Records from a dataset:
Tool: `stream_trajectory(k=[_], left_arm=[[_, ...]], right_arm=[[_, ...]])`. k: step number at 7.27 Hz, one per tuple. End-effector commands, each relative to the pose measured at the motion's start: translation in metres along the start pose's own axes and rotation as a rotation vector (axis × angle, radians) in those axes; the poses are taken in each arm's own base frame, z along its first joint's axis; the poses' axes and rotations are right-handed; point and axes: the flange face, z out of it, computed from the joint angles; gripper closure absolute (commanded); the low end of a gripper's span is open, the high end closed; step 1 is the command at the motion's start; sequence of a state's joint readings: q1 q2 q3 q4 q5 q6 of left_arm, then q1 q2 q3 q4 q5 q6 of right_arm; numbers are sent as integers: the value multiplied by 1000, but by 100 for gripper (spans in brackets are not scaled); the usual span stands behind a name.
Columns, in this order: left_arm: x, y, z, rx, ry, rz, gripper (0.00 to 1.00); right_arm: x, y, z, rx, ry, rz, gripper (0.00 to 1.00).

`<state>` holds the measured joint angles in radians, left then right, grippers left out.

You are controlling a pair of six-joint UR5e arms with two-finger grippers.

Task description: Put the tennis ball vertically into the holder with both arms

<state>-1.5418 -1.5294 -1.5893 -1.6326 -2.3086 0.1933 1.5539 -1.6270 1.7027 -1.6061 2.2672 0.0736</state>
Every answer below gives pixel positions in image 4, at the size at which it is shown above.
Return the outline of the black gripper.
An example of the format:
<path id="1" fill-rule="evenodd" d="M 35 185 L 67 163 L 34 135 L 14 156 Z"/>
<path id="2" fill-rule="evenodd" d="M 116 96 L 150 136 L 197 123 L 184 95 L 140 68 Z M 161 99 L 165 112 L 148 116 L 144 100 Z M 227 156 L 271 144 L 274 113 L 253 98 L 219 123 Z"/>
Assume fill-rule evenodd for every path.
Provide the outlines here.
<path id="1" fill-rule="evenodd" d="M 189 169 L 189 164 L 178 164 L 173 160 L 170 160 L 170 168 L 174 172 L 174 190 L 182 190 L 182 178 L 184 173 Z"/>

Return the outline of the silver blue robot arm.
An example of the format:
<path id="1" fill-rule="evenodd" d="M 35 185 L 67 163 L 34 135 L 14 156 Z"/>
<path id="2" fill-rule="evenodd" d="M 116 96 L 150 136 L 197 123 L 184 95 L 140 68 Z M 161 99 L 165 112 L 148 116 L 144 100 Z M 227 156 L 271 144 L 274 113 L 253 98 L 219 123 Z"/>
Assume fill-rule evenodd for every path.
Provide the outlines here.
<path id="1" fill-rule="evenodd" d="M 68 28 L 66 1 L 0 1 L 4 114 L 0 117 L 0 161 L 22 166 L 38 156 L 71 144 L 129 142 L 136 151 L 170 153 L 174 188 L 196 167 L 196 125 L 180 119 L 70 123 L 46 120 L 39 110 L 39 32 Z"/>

[Exercise requirements]
Reproduce the entries exactly as they appear.

[Written response]
Tool: `stream_trajectory(k=[_], left_arm=[[_, ...]], right_arm=[[_, ...]])`. k: step number at 7.27 Hz, one per tuple. End-effector commands, each relative to the pose measured at the motion's start: translation in metres along the start pose's own axes and rotation as a rotation vector (axis × angle, radians) in those axes; the poses are taken in each arm's own base frame, z along its first joint's axis; the poses' axes and rotations are right-handed; point and axes: the flange face, z out of it, computed from the joint angles; gripper closure absolute (commanded); the low end of a gripper's span is open, the high end closed; step 1 is the command at the motion's start; sequence of a state's joint readings: q1 q2 q3 q4 q5 q6 of left_arm, then q1 q2 q3 q4 q5 q6 of right_arm; numbers are sent as integers: the value multiplied by 1000, but by 100 for gripper (spans in brackets are not scaled); the usual span stands behind a name.
Columns, in this order: left_arm: x, y, z, rx, ry, rz, gripper (0.00 to 1.00); right_arm: x, y, z, rx, ry, rz, gripper (0.00 to 1.00).

`<state>` holds the measured joint angles in radians, left then right, grippers left out.

You are controlling a pair of six-joint UR5e arms with two-finger grippers.

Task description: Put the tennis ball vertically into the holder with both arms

<state>-1.5418 -1.5294 -1.5893 -1.6326 -2.3086 0.1933 1.5539 -1.6270 1.7027 -1.6061 2.2672 0.0736</state>
Every answer below gives pixel positions in image 4, at the size at which it is shown above.
Return the outline of the black gripper.
An example of the format:
<path id="1" fill-rule="evenodd" d="M 35 185 L 67 163 L 34 135 L 14 156 Z"/>
<path id="2" fill-rule="evenodd" d="M 116 96 L 150 136 L 197 123 L 184 95 L 140 68 Z M 161 99 L 165 112 L 148 116 L 144 100 Z M 227 156 L 271 144 L 274 113 L 253 98 L 219 123 Z"/>
Assume fill-rule evenodd for every path.
Provide the outlines here.
<path id="1" fill-rule="evenodd" d="M 189 169 L 189 164 L 178 164 L 173 160 L 170 160 L 170 168 L 174 172 L 174 190 L 182 190 L 182 178 L 184 173 Z"/>

Return the outline of the silver blue robot arm.
An example of the format:
<path id="1" fill-rule="evenodd" d="M 35 185 L 67 163 L 34 135 L 14 156 Z"/>
<path id="2" fill-rule="evenodd" d="M 116 96 L 150 136 L 197 123 L 184 95 L 140 68 Z M 161 99 L 165 112 L 148 116 L 144 100 Z M 227 156 L 271 144 L 274 113 L 253 98 L 219 123 Z"/>
Assume fill-rule evenodd for every path.
Provide the outlines here.
<path id="1" fill-rule="evenodd" d="M 68 28 L 66 1 L 0 1 L 4 114 L 0 117 L 0 161 L 22 166 L 38 156 L 71 144 L 129 142 L 136 151 L 170 153 L 174 188 L 196 167 L 196 125 L 180 119 L 70 123 L 46 120 L 39 110 L 39 32 Z"/>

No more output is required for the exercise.